Der jetzige Zustand sei mit Blick auf die wirtschaftliche Entwicklung untragbar, sagte FDP-Chef Christian Lindner im Dlf. Die Beschränkungen müssten möglichst bald schrittweise aufgehoben werden , aber dazu müsse natürlich die Zahl der Neuinfektionen zurückgehen. Es sei aber wichtig, den Menschen das Signal zu geben, dass es nicht auf Dauer so bleiben werde.
Das Interview in voller Länge:
Gestern schalteten sich die 27 Staats- und Regierungschefs der Europäischen Union zu einem Videogipfel zusammen. Wichtigstes Ergebnis: Der Warenverkehr im Binnenmarkt soll trotz der Ausgangsbeschränkungen gesichert werden. Unterdessen mehren sich hierzulande die Forderungen, nach den Osterferien müsse die Wirtschaft schrittweise wieder hochgefahren werden. Bundesgesundheitsminister
Jens Spahn soll eine Exit-Strategie erarbeiten
, einen Plan für die Rückkehr zu Arbeit und Schulunterricht. Dazu Christian Lindner, FDP-Bundesvorsitzender und Chef der FDP-Fraktion im Deutschen Bundestag.
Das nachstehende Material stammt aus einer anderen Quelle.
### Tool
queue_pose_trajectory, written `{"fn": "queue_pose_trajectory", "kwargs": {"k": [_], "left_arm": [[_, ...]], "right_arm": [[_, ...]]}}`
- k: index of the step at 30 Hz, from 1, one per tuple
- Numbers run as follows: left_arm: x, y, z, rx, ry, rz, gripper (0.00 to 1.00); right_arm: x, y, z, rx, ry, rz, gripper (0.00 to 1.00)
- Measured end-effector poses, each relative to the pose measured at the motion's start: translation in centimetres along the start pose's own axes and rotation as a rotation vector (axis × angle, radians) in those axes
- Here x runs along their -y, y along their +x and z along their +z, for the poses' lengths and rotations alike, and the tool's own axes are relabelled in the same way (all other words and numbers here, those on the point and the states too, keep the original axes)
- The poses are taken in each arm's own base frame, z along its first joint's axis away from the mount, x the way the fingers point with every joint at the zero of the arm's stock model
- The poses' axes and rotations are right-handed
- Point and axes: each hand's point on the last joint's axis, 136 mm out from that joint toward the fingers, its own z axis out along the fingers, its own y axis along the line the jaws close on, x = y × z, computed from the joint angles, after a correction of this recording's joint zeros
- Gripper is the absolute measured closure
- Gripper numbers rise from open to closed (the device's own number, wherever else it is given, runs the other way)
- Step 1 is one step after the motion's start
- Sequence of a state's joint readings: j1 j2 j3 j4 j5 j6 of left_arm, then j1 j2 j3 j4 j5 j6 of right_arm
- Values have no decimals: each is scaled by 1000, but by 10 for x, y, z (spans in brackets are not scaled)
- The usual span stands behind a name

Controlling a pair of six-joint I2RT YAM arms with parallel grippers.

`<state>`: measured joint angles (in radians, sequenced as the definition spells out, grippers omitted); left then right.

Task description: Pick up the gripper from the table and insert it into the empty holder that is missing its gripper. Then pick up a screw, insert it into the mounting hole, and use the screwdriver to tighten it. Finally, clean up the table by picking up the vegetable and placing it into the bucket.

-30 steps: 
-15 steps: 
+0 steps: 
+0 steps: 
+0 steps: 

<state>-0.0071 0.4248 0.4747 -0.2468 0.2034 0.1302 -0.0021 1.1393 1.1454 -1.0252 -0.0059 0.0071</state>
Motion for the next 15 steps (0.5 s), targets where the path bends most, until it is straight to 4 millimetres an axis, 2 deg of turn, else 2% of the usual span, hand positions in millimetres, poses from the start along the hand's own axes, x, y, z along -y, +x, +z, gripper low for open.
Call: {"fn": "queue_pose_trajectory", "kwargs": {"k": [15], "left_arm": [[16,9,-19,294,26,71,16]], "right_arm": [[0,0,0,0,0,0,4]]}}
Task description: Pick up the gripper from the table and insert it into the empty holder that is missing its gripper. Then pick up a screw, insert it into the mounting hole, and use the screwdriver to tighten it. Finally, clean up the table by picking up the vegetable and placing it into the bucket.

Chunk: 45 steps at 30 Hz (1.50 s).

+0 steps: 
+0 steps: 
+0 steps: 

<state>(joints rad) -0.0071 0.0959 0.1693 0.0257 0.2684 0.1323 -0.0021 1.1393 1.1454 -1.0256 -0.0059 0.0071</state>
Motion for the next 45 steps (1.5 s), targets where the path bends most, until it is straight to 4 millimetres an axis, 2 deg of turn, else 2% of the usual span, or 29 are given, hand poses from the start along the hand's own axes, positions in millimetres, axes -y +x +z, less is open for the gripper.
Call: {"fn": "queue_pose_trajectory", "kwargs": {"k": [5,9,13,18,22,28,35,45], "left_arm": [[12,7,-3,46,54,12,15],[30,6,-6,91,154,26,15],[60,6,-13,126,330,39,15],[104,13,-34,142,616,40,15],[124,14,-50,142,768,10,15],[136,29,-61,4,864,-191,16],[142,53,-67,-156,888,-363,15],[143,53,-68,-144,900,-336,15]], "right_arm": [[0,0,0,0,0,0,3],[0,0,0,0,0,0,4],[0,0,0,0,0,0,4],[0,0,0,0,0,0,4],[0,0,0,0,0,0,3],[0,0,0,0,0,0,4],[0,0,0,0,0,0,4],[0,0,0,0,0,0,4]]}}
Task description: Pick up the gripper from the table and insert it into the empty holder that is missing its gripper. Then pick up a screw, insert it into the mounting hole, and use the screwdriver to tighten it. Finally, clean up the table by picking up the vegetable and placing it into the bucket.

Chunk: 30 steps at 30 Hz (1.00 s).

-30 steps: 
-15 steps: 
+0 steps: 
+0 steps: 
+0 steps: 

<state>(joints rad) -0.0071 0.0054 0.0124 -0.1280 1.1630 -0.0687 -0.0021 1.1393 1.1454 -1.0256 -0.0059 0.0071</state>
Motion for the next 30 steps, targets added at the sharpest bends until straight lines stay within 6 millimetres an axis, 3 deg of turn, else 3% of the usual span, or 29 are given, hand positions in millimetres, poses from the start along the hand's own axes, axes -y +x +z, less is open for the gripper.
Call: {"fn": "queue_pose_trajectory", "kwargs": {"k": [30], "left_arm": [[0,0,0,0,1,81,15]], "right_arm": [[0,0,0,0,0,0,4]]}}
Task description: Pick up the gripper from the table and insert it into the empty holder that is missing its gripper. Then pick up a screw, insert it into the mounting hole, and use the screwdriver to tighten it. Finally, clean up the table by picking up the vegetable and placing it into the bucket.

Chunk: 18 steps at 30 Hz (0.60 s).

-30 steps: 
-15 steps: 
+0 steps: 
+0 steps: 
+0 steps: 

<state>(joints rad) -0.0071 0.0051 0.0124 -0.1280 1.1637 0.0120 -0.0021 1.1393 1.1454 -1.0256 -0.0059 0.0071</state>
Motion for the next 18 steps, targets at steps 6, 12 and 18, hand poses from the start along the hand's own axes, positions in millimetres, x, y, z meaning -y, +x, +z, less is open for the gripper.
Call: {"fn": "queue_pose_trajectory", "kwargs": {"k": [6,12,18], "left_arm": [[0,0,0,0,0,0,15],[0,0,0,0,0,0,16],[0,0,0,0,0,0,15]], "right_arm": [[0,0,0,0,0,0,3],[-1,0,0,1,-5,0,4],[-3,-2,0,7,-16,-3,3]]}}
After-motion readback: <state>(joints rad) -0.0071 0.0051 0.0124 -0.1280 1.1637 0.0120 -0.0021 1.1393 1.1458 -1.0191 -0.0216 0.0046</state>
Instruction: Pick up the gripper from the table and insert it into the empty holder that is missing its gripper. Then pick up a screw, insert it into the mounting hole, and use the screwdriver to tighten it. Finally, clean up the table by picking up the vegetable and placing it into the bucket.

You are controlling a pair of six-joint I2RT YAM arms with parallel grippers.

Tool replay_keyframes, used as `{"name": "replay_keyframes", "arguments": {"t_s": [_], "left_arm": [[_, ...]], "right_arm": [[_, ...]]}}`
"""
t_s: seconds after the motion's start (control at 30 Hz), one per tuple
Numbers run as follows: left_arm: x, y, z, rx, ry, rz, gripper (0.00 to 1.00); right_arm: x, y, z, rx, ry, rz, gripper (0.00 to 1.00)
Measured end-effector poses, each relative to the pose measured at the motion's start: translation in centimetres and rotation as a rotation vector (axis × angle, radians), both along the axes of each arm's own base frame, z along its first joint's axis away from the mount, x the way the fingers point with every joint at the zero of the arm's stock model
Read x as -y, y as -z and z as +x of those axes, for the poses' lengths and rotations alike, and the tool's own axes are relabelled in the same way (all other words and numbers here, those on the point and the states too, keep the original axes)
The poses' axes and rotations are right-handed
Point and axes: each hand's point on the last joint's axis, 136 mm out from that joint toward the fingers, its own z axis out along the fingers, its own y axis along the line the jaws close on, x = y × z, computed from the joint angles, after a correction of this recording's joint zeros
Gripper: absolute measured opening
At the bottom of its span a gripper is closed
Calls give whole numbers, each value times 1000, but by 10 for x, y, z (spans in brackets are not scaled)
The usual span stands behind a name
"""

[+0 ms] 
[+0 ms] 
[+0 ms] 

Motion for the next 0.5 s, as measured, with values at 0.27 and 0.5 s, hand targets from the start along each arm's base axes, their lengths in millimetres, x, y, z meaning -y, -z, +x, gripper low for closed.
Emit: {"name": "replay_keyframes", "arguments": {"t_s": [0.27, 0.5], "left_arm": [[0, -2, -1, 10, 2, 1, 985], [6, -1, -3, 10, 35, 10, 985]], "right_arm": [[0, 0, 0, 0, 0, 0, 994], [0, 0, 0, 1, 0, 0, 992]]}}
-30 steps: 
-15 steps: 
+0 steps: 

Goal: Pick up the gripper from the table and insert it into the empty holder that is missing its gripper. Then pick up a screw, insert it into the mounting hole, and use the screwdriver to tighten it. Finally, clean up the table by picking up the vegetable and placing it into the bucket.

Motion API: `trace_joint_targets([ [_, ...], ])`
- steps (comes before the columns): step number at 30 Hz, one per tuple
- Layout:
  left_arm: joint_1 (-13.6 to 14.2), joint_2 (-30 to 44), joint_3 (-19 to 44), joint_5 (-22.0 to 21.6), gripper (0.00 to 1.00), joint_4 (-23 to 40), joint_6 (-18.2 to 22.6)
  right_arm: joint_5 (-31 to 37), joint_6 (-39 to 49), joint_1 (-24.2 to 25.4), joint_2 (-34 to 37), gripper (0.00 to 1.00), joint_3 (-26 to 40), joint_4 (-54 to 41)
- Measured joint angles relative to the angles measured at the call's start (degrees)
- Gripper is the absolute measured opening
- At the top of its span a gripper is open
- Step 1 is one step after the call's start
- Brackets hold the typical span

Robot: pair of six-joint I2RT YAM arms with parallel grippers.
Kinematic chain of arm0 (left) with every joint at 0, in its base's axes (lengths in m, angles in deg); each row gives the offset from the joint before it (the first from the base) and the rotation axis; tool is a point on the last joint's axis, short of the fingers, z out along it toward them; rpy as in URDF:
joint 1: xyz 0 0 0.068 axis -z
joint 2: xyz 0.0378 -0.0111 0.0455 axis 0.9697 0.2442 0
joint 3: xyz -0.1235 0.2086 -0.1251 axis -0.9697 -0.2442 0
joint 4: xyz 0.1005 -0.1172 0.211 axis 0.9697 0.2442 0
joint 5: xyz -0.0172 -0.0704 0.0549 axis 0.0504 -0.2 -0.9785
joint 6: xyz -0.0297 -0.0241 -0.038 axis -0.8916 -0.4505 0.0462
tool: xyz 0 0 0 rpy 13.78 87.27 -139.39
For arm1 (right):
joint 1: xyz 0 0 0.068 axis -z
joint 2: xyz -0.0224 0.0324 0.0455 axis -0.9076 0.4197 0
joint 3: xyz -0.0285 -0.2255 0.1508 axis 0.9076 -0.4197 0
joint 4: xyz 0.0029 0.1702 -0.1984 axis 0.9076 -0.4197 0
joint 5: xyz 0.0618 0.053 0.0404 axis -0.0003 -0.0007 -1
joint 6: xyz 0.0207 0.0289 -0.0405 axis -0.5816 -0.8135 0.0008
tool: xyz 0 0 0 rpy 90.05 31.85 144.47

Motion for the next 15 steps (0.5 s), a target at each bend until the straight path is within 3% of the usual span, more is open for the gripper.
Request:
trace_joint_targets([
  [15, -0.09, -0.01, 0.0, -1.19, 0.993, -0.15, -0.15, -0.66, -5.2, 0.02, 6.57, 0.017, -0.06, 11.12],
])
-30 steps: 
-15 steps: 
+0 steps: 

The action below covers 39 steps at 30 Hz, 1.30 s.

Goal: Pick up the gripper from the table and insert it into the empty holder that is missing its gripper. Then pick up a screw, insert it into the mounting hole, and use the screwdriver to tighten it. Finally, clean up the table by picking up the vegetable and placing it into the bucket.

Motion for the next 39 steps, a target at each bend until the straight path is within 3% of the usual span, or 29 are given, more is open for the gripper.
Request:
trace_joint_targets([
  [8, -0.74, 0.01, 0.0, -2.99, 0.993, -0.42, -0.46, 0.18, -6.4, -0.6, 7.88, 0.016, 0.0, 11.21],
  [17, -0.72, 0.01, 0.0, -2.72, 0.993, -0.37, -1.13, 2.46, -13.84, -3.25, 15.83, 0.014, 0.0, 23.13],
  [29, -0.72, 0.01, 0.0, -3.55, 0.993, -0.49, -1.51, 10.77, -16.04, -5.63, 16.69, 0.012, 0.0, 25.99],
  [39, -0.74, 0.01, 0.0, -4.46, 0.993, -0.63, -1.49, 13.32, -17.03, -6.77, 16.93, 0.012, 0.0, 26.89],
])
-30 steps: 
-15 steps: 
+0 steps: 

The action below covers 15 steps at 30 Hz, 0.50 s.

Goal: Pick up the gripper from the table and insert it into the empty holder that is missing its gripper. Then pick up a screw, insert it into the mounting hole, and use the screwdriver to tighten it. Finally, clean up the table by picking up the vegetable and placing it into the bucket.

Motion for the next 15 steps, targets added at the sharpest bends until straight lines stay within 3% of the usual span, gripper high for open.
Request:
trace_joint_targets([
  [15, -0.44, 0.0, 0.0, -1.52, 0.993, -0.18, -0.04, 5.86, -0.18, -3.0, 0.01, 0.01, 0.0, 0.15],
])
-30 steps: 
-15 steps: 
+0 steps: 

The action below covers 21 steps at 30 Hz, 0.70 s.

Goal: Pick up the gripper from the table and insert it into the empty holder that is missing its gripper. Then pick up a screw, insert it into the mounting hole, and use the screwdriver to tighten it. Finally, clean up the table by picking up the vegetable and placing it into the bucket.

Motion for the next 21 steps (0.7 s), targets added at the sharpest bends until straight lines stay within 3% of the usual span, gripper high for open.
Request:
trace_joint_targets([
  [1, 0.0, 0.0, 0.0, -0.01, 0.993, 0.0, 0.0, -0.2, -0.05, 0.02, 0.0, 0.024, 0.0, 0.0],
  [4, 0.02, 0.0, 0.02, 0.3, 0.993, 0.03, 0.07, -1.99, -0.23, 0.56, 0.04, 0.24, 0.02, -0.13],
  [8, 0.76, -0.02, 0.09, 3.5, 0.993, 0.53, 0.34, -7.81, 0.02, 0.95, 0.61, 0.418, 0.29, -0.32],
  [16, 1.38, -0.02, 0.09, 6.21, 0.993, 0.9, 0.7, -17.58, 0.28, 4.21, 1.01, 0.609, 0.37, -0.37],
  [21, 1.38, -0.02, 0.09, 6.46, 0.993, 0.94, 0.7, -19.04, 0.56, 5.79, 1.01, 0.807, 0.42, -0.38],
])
Christoph Heinemann: Herr Lindner, wie stellen Sie sich eine Rückkehr zur Normalität vor?
Christian Lindner: Das wird ein Prozess sein, aber er sollte so bald wie möglich beginnen. So bald wie möglich bedeutet, man kann jetzt aus meiner Betrachtung heraus noch keinen festen Zeitpunkt angeben. Aber das Handeln des Gesamtstaates sollte darauf gerichtet sein, die jetzigen Freiheitseinschränkungen, wann immer es verantwortbar ist, schrittweise aufzuheben, damit es ein normales Leben geben kann. Der jetzige Zustand ist unnatürlich für Menschen, die Gesellschaft suchen, und er ist im Übrigen auch mit Blick auf die wirtschaftliche Entwicklung auf Dauer untragbar. Denn der Staat kann nicht kompensieren, was es an Wertschöpfung im privaten Sektor nicht gibt.
"Flächendeckend schneller und öfter testen"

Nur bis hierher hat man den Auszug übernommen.